30 Eylül 2015 Çarşamba

Ağustos Ayı Diş Ticaret Verilerine İlişkin Değerlendirmemiz

Dış ticaret açığı Ağustos ayında 4,89 milyar dolar ile 4,9 milyar dolar olan beklentimize yakın gerçekleşti. Geçen yılın aynı ayında verilen açık ise 8,1 milyar dolar düzeyindeydi. İhracat, Ağustos ayında yıllık bazda %2.8 azalışla 11,1 milyar dolar olurken, azalış oranındaki gerçekleşmenin TİM öncü verilerine göre düşük olmasında bu yıl altın ihracatının 279mn dolara yükselmesi (geçen yıl 65mn dolar) etkili oldu. İthalat ise %18.2 azalışla 16,0 milyar dolar düzeyinde oluştu. Böylece, beklendiği gibi yıllık dış ticaret açığı sert düşüş göstererek 75,4 milyar dolar ile Ocak 2011’den beri en düşük düzeyine indi. Dış ticaret açığının gelecek ay da daha ılımlı olmak kaydıyla gerileme eğilimini sürdürmesi beklenebilir.

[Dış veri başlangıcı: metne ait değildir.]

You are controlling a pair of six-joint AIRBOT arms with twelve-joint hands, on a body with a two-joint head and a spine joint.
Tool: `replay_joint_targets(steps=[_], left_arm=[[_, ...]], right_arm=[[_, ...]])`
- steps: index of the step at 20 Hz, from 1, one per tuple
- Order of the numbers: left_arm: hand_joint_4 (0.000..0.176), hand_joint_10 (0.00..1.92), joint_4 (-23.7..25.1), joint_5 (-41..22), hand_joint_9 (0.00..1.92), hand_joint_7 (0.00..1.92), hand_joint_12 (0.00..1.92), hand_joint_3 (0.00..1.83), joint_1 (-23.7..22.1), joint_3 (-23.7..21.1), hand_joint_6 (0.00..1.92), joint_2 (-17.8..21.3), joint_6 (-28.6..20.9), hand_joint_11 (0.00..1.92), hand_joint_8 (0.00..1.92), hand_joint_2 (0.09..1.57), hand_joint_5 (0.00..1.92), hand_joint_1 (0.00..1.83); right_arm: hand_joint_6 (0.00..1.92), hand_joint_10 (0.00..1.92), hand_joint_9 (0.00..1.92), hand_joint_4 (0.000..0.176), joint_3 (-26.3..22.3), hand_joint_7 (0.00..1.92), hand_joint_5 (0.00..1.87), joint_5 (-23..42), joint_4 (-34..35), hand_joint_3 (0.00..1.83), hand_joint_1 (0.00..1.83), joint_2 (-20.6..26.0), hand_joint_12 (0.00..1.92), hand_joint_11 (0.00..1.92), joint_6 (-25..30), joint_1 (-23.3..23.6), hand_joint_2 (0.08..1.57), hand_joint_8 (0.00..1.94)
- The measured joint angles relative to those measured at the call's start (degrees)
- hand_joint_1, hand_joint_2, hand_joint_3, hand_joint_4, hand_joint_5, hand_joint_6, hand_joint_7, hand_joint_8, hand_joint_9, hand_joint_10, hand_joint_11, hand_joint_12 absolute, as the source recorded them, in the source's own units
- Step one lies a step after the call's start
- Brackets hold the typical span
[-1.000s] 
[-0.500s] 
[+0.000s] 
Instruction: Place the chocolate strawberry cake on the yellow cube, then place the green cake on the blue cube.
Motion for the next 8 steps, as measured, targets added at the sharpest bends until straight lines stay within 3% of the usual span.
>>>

Dış ticaret dengesini enerji grubu çok olumlu etkilemeye devam ederken, altın grubunun etkisi yine olumsuz oldu. Altın ithalatının Ağustos ayında ($539mn) yine yüksek kalması ve ihracatının sınırlı artış göstermesi nedeni ile, altın ticaretinin yıllık dış ticaret açığına getirdiği kötüleşme 115mn dolar olurken, ilk 8 ay sonundaki toplam iyileşme ise 3,7 milyar dolara geriledi. 2012 yılında altın dış ticareti dengesi 5,7 milyar dolar fazla, 2013 yılında 11,8 milyar dolar açık ve geçen yıl ise yine 3,9 milyar dolar açık vermişti. Enerji ithalatı ise düşüş eğilimini korurken, Ocak-Ağustos döneminde enerji ithalatında toplam düşüş ise 10,5 milyar dolar oldu. Böylece son 12 aylık enerji ithalatı da 44,4 milyar dolara gerilemiş oldu.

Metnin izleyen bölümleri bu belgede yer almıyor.